If you’ve successfully avoided HQ Trivia up until now, congratulations on finding an incredibly secure rock to live under.
Let me catch you up real quick. HQ Trivia is an app-based trivia game that streams live twice per day (once a day on weekends). It’s free to play, and players that make it through all 12 questions or so earn a share of the prize money — at least $2,000.
Since its launch in August 2017, HQ has been steadily growing its audience. HQ is sometimes likened to Jeopardy! for millennials, though others think that’s giving HQ a bit too much credit while others are convinced that it’s already jumped the shark. But the numbers say otherwise — on March 4, more than 2 million players logged on in an effort to win a cut of $50,000 (only 6 players did).
Investment followed. On March 6, Axios reported that the app secured an additional $15 million in funding, with venture capital firm Founders Fund leading the investment round (many players then boycotted the app to protest the funding, which came from Peter Thiel, the venture capitalist and founder of PayPal controversial for his support of Donald Trump, homophobia, and possibly harvesting the blood of the young for his own immortality).
Controversy aside, lots of people think HQ is onto something unique. Here’s why the game might be a sign of what’s to come in the world of entertainment.
In essence, HQ Trivia isn’t too far removed from a television show like Who Wants to Be a Millionaire? or Jeopardy! What’s new is that just about anybody can participate — and potentially win. The only barrier to entry is access to a smartphone.
HQ Trivia takes advantage of that human instinct to scream at the television when someone gets an obvious question wrong, only now, you can test your wits against other competitors in a setting with stakes.
Even if you don’t win, though, the experience is still fun. HQ Trivia is more interactive that the average televised quiz show, and its usual host, Scott Rogowsky, seems like that know-it-all friend of yours, just trapped in your phone.
The popularity of Netflix and its ilk mean you get to watch old reruns of Seinfeld whenever you want, not just when the networks decide. But the same is increasingly true for new shows — there isn’t as much incentive to watch fresh episodes when they first air. That’s why deals for live programming, such as sports events, are more lucrative than ever — because networks can be sure that people will actually tune in. So networks pay big money for these programs, because they can make big money from advertising.
Players have to show up at a certain time to participate in HQ Trivia, and the variability of the jackpots makes it easy for the show’s creators to encourage viewership on specific nights.
HQ Trivia’s 2.1 million players on March 4 might not seem impressive compared to the Oscars’ reported viewership of 32.9 million. Here’s the thing, though: the Oscars celebrated its 90th anniversary this year, whereas HQ Trivia just launched seven months ago.
Now, the question is how the company plans to make money from this popularity. The trivia game still has no ads, though that may soon change.

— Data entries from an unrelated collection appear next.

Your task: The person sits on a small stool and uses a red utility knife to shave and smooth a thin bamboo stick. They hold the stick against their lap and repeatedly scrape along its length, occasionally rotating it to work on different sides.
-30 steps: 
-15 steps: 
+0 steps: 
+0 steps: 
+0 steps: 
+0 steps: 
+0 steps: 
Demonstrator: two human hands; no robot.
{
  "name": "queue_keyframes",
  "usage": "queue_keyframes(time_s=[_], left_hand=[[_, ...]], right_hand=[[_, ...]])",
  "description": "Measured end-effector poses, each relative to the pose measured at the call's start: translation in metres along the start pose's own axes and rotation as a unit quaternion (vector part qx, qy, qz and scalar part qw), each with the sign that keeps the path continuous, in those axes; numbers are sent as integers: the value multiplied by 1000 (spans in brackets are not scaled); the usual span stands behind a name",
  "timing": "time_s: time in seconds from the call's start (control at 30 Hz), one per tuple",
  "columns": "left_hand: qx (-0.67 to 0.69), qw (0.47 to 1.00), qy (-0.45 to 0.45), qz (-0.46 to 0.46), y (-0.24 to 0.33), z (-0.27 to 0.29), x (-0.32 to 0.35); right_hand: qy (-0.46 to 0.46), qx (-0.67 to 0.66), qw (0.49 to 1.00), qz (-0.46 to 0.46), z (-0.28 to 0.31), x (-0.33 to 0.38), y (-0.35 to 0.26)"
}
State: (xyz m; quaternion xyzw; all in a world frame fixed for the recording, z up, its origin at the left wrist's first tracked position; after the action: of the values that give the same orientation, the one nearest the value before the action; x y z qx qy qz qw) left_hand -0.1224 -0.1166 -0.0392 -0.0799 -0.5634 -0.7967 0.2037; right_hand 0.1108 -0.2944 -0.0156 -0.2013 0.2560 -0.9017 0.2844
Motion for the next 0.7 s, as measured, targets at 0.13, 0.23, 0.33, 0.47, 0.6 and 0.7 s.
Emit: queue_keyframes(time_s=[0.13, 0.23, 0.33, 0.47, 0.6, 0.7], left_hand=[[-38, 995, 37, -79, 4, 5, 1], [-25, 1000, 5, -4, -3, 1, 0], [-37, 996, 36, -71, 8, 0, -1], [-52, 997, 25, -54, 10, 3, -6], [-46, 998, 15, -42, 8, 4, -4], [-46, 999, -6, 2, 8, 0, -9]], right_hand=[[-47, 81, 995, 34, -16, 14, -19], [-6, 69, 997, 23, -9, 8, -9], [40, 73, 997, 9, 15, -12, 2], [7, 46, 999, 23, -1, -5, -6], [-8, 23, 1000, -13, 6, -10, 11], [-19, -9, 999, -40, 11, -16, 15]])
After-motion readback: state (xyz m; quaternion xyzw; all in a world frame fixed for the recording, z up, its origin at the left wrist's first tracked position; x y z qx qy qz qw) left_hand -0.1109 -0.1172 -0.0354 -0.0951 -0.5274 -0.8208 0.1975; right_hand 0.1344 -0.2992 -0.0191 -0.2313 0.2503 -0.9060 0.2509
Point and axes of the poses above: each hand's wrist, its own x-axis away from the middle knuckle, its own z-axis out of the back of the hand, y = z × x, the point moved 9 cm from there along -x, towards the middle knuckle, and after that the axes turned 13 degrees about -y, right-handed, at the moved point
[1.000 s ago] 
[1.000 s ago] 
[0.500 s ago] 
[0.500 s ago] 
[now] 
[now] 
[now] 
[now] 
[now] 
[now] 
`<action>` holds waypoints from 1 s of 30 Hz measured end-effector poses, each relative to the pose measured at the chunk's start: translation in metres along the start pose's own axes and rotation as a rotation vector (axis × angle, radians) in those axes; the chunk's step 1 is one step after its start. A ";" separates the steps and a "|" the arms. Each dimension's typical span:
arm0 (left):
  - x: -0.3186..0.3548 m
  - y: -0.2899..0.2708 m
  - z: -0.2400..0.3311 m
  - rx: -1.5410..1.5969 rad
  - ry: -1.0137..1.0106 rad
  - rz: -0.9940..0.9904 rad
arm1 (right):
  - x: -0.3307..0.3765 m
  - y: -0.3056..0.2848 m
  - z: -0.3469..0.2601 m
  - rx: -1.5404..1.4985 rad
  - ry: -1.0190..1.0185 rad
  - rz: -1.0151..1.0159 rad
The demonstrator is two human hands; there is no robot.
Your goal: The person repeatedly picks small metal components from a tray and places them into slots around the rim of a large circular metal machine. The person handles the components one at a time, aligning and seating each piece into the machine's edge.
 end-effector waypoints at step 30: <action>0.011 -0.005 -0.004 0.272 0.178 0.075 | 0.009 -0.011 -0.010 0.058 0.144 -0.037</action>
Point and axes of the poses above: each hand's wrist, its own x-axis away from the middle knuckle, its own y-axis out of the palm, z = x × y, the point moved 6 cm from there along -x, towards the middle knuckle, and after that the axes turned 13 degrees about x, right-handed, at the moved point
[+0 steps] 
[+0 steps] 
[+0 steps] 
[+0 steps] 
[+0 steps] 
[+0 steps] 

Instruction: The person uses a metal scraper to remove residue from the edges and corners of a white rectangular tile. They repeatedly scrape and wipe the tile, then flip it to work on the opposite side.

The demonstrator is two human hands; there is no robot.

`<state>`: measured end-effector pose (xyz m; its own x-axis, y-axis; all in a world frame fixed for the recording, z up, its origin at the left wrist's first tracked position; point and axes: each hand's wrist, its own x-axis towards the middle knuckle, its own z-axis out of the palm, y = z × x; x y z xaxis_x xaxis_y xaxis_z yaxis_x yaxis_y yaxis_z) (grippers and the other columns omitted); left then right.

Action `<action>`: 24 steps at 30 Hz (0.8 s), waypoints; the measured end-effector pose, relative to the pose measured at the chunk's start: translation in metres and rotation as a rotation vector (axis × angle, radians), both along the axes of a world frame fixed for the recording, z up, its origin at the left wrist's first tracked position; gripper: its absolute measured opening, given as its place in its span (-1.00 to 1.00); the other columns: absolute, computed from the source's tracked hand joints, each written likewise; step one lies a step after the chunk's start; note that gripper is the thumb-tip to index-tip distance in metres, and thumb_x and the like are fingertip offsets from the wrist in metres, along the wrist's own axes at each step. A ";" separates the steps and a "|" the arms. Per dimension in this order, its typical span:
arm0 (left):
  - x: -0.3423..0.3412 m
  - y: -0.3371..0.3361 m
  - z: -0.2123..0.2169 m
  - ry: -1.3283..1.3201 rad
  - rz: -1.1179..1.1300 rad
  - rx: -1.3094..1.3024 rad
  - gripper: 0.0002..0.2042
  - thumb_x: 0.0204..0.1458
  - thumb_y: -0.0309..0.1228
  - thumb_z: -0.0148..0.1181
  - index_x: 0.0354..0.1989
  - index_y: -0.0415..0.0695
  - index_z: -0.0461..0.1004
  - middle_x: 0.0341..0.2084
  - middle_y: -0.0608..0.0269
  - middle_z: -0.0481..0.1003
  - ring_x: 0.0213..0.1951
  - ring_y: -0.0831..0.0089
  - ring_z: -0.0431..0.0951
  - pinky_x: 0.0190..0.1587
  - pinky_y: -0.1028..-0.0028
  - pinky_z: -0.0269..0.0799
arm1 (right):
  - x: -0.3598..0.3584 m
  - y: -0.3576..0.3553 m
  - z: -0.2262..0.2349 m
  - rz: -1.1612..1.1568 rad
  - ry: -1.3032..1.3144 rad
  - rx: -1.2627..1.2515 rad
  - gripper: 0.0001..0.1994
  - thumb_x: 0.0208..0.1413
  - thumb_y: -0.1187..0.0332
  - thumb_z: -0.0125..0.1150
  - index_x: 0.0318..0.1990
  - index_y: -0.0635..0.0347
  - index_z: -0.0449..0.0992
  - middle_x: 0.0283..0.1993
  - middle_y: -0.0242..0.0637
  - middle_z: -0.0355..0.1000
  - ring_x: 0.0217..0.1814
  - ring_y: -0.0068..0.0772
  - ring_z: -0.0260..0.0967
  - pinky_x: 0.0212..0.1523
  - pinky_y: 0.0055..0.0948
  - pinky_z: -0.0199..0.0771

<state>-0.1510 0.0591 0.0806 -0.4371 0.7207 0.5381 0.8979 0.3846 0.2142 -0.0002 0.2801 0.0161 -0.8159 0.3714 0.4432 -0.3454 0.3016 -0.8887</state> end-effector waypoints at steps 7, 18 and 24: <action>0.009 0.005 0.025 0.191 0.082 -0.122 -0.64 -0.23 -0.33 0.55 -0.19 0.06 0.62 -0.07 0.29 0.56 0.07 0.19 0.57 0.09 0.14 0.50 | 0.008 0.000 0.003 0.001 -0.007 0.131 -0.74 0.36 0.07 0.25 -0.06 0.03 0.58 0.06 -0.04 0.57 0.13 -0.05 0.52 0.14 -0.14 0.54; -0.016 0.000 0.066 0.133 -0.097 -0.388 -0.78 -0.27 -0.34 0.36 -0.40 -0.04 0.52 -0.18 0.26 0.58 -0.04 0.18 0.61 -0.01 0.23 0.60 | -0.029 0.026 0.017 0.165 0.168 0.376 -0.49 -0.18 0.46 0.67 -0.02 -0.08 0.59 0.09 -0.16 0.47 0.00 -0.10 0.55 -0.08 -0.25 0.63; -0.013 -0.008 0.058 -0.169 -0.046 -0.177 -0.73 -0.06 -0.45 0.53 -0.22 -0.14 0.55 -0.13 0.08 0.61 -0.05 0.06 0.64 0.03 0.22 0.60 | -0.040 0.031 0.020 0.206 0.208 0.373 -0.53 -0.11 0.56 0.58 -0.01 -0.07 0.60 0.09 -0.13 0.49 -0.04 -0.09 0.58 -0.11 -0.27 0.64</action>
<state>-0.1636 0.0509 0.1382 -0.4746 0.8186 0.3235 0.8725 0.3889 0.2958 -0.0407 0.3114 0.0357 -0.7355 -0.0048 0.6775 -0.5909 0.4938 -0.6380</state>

HQ CEO Rus Yusupov told Axios fans shouldn’t expect typical ads. Instead, advertising will take the form of “native content.” Perhaps they’ll add mentions of advertisers to the host’s script or incorporate branding into the set.
It’s easy to imagine that a major company could sponsor a special episode of the show, providing a huge jackpot in exchange for direct access to all these viewers at once. Perhaps networks could sponsor episodes as well, broadcasting them live on television as a lead-in to other programming in an effort to increase viewership.
Of course, there’s also the possibility of expanding HQ Trivia’s current 15-minute format into a 30- or 60-minute television show itself with a regular time slot. Cyan Banister, a partner at Founders Fund, told Axios that HQ has plans to expand beyond trivia into other kinds of interactive content (what kind is not yet clear). Maybe those programs could fill out the extra time.
Only time will tell if HQ can capitalize on its early success, or if its recent funding will end up doing more harm than good.